19.05.2025

Prüfkriterium 9.1.4.2: Ton abschaltbar

Digitale Barrierefreiheit

Digitale Barrierefreiheit umfasst zahlreiche Aspekte, darunter auch die Steuerung von Audioinhalten. Der Prüfschritt 9.1.4.2 "Ton abschaltbar"stellt sicher, dass Nutzende nicht durch automatisch abgespielte Töne beeinträchtigt werden und die Kontrolle über Audioinhalte behalten.

Dieser Prüfschritt ist Bestandteil der Barrierefreien-Informationstechnik-Verordnung (BITV) und basiert auf den Web Content Accessibility Guidelines (WCAG) 2.1, Erfolgskriterium 1.4.2.

Warum ist dieser Prüfschritt wichtig?

Automatische Audioinhalte können problematisch sein, insbesondere für:

  • Blinde Menschen, die mit einem Screenreader arbeiten. Automatisch startender Ton kann die Sprachausgabe überlagern und so die Orientierung auf der Webseite erheblich erschweren.
  • Personen mit kognitiven oder Aufmerksamkeitsbeeinträchtigungen, die durch unerwartete Klänge abgelenkt werden können.
  • Nutzende in geräuschempfindlichen Umgebungen, die plötzliche oder laute Klänge nicht erwarten.

Besonders störend sind laute Geräusche oder Sprache. Eine gleichmäßige Hintergrundmusik kann unter Umständen als weniger beeinträchtigend empfunden werden. Trotzdem sollte auch in diesen Fällen eine Steuerung bereitgestellt werden.
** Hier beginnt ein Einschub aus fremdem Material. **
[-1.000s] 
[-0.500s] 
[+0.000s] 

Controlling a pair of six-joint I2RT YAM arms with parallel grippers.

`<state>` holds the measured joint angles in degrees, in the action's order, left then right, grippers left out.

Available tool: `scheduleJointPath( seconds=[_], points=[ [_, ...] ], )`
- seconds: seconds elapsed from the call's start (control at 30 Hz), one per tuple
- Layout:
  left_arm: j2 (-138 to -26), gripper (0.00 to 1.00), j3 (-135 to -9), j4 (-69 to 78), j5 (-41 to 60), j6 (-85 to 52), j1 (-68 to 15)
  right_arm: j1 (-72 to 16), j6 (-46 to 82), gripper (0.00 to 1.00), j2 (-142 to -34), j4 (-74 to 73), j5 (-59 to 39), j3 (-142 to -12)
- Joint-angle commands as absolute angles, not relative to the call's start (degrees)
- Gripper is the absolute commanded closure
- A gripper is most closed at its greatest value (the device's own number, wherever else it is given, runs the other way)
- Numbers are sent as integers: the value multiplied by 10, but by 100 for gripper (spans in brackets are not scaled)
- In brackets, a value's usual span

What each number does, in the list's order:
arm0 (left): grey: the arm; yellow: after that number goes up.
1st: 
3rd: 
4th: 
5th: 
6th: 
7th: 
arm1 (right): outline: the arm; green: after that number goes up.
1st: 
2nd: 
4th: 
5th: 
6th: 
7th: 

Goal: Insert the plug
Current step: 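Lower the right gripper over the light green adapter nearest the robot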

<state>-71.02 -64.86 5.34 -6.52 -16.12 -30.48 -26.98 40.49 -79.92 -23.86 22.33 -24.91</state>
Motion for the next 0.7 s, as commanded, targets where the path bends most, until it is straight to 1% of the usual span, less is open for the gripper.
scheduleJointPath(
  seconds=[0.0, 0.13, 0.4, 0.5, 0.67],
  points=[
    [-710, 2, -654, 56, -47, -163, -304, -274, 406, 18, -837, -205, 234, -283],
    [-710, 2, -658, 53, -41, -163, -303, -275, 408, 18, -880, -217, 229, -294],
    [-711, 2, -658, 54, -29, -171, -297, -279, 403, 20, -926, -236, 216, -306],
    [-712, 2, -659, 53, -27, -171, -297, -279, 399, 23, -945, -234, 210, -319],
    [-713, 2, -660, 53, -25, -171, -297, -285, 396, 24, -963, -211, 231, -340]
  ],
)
Anforderungen des Prüfschritts

Automatisch abgespielter Ton, der länger als drei Sekunden dauert, muss eine der folgenden Optionen bieten:

  • Eine Möglichkeit zur Deaktivierung des Tons.
  • Eine Steuerung zur Anpassung der Lautstärke, die unabhängig von der allgemeinen Systemlautstärke funktioniert, um zum Beispiel die Tonausgabe von Sprachausgabe-Hilfsmitteln nicht zu beeinträchtigen.
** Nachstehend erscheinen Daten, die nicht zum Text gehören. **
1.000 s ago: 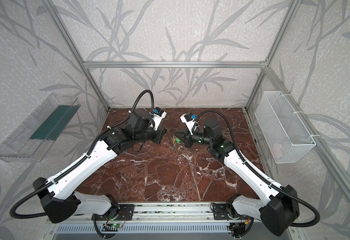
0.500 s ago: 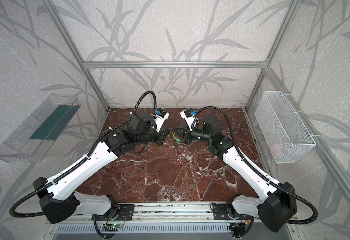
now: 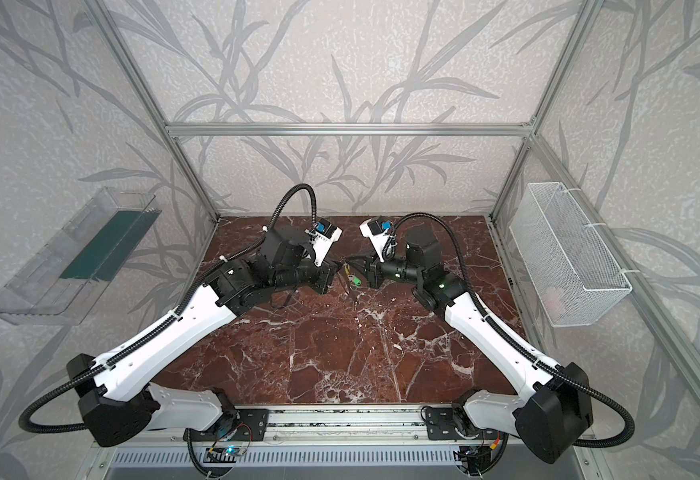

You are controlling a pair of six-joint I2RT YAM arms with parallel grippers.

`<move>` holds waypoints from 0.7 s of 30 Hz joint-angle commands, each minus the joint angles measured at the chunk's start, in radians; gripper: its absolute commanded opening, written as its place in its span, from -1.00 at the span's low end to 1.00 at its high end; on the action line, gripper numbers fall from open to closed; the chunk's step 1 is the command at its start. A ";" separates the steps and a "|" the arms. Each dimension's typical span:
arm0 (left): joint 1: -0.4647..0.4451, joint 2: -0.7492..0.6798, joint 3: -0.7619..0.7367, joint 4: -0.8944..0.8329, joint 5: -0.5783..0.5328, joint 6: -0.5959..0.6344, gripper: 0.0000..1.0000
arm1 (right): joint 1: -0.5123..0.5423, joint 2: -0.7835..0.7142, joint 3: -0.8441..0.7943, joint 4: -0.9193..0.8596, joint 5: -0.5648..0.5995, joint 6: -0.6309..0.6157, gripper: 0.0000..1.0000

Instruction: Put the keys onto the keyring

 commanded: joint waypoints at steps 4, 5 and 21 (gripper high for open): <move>-0.013 -0.005 0.003 0.035 -0.007 0.029 -1.00 | -0.003 0.004 0.028 0.023 -0.011 0.005 -1.00; -0.014 -0.006 0.004 0.038 -0.009 0.031 -1.00 | -0.004 0.006 0.029 0.020 -0.006 0.005 -1.00; -0.050 -0.020 -0.016 0.070 -0.014 0.069 -1.00 | -0.004 0.018 0.039 -0.004 0.008 0.005 -1.00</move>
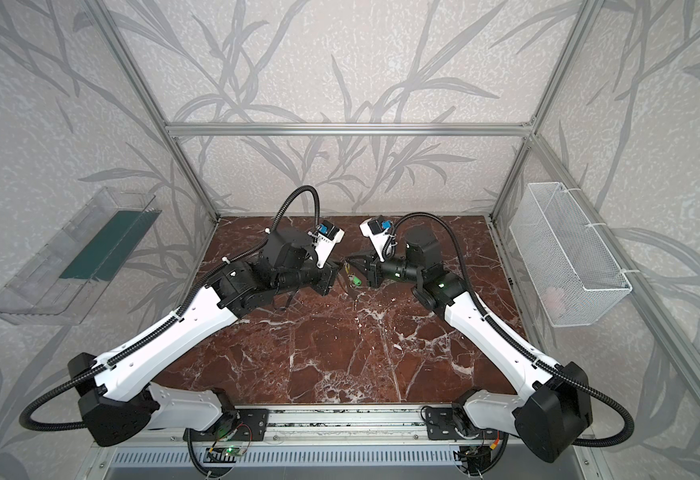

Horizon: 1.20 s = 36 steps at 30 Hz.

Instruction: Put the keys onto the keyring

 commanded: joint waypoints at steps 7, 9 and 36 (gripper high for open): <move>-0.042 -0.037 -0.037 0.092 0.018 0.056 -1.00 | -0.004 0.015 0.035 0.007 -0.009 0.008 -1.00; -0.044 -0.042 -0.044 0.099 0.020 0.059 -1.00 | -0.004 0.017 0.037 0.007 -0.010 0.009 -1.00; -0.044 -0.050 -0.028 0.029 -0.122 0.054 -1.00 | -0.033 -0.050 -0.018 0.010 -0.052 0.005 -1.00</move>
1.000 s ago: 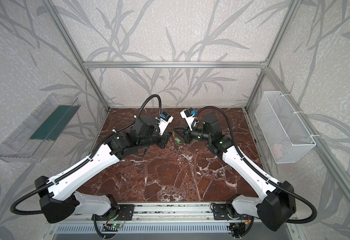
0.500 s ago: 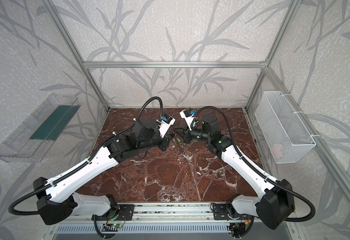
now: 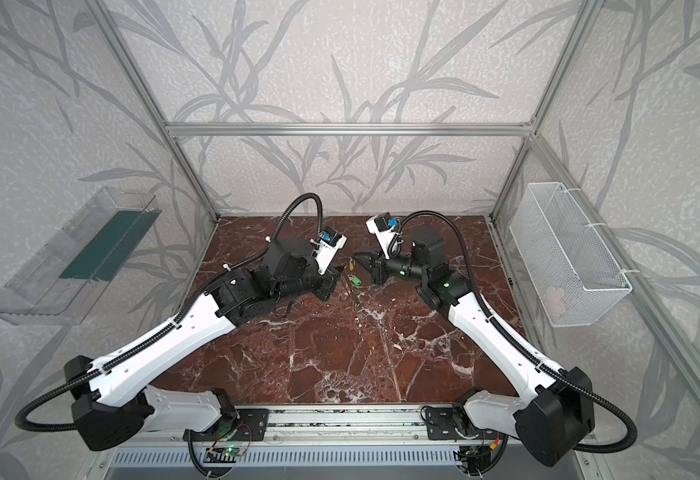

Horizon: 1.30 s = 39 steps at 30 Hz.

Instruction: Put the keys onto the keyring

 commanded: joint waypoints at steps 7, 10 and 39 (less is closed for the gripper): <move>-0.002 -0.001 0.030 -0.006 -0.034 0.004 -1.00 | -0.003 -0.018 -0.022 0.015 -0.117 0.001 -1.00; -0.001 -0.003 0.029 0.005 -0.025 0.003 -1.00 | -0.002 -0.015 -0.023 0.019 -0.125 0.005 -1.00; -0.001 -0.008 0.023 0.020 0.042 0.006 -1.00 | 0.002 0.019 -0.004 0.035 -0.132 0.016 -1.00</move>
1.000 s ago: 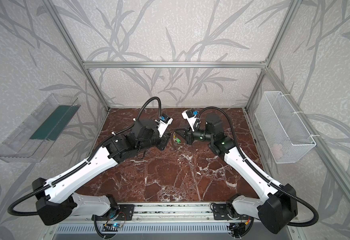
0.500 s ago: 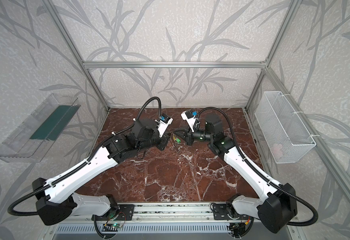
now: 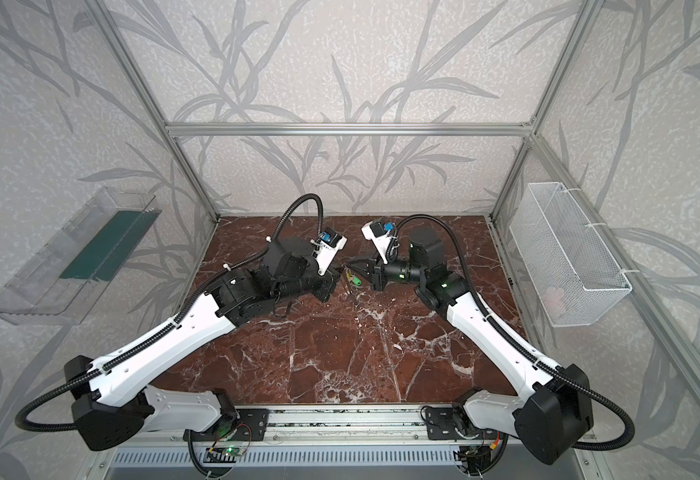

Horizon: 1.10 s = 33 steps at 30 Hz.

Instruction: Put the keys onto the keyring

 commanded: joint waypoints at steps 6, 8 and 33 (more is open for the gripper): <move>-0.001 -0.015 0.021 0.034 0.032 0.010 -1.00 | 0.001 0.007 0.010 0.025 0.001 -0.003 -1.00; -0.001 -0.017 0.019 0.039 0.038 0.011 -1.00 | 0.001 0.008 0.011 0.022 0.006 -0.004 -1.00; -0.004 -0.035 0.002 0.055 0.115 0.028 -1.00 | 0.001 0.018 0.022 -0.016 0.069 -0.011 -1.00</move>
Wichtige Hinweise zur Umsetzung:

  • Der Abschalt- oder Lautstärkeregler muss sich am Seitenbeginn befinden und barrierefrei bedienbar sein – etwa durch ausreichende Kontraste und Tastaturbedienbarkeit.
  • Der Regler sollte es ermöglichen, den Ton komplett stummzuschalten – auf der niedrigsten Einstellung darf nichts mehr hörbar sein.
  • Eine alleinige Abschaltfunktion über Tastaturbefehle (zum Beispiel die Escape-Taste) reicht nicht aus, da viele Nutzende diese Möglichkeit nicht kennen oder erwarten.
  • Töne dürfen die Verständlichkeit von Screenreader-Ausgaben auch beim Auffinden des Abschaltmechanismus nicht beeinträchtigen.
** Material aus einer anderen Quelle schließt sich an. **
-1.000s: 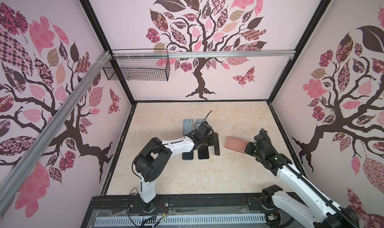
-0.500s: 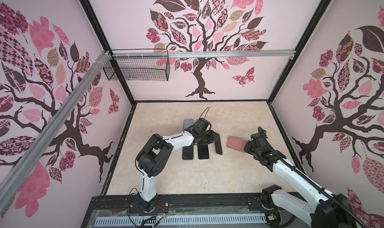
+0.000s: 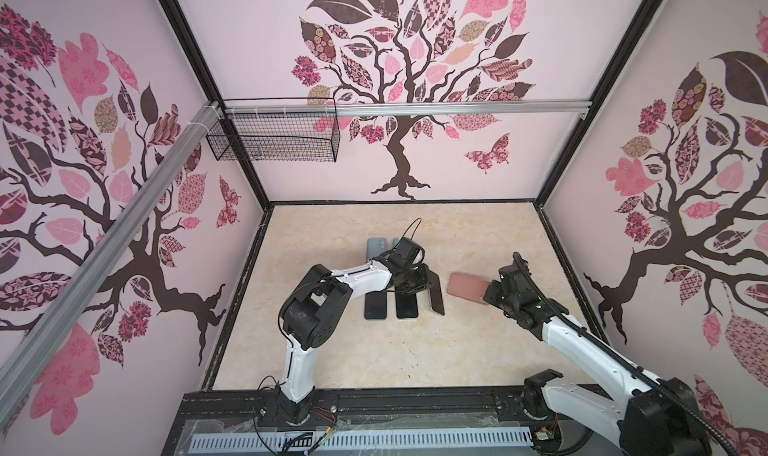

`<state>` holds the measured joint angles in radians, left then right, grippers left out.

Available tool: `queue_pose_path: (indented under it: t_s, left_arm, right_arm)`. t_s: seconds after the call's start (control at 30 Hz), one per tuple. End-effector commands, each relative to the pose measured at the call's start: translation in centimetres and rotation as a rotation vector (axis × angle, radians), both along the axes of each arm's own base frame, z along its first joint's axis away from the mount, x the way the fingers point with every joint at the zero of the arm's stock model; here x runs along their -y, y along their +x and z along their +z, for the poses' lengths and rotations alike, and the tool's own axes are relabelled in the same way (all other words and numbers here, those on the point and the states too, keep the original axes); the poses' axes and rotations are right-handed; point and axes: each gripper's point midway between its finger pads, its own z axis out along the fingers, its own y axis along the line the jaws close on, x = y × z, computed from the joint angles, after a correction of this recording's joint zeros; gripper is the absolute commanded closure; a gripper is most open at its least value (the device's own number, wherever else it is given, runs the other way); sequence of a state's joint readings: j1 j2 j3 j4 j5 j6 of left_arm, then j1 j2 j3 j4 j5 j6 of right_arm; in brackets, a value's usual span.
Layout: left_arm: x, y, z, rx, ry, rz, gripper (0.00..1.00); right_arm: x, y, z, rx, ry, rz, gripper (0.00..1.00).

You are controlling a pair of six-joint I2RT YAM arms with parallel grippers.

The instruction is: Take the phone out of the phone case

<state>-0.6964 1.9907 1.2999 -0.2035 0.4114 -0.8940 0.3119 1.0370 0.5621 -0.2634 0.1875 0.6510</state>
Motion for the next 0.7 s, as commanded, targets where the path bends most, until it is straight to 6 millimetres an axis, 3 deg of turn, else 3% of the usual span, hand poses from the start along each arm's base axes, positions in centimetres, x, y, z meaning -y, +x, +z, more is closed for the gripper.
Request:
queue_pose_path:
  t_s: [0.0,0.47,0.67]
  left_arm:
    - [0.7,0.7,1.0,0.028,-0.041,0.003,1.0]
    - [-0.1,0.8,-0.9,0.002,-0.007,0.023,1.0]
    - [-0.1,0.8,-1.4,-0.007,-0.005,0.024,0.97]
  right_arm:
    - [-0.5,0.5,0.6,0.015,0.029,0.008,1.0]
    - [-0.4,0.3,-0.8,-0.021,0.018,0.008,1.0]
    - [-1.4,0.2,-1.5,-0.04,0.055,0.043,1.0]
Beispiele für barrierefreie Umsetzung

  1. Videoinhalte ohne Autoplay: Videos sollten nicht automatisch mit Ton starten. Alternativ kann der Ton standardmäßig stummgeschaltet sein, mit einer Option zur Aktivierung.
  2. Audio-Player mit Steuerungsmöglichkeiten: Falls eine Webseite Audioclips enthält, sollten diese nur auf explizite Nutzerinteraktion hin starten und über eine sichtbare Steuerung verfügen.
  3. Einstellungen zur Lautstärke: Webseiten mit Hintergrundmusik oder Soundeffekten sollten eine Option bieten, diese stummzuschalten oder anzupassen.

Fazit

Der Prüfschritt 9.1.4.2 stellt sicher, dass digitale Inhalte für alle Menschen zugänglich sind, indem sie ihnen Kontrolle über Audioinhalte geben. Besonders für blinde Menschen mit Screenreader oder Personen mit sensorischen oder kognitiven Einschränkungen ist dies essenziell. Entwicklungsteams sollten daher bereits in der Konzeption darauf achten, unerwartete Tonwiedergaben zu vermeiden und intuitive, barrierefreie Steuerungsmöglichkeiten bereitzustellen. So wird nicht nur die Barrierefreiheit erhöht, sondern auch die Nutzerfreundlichkeit für alle verbessert.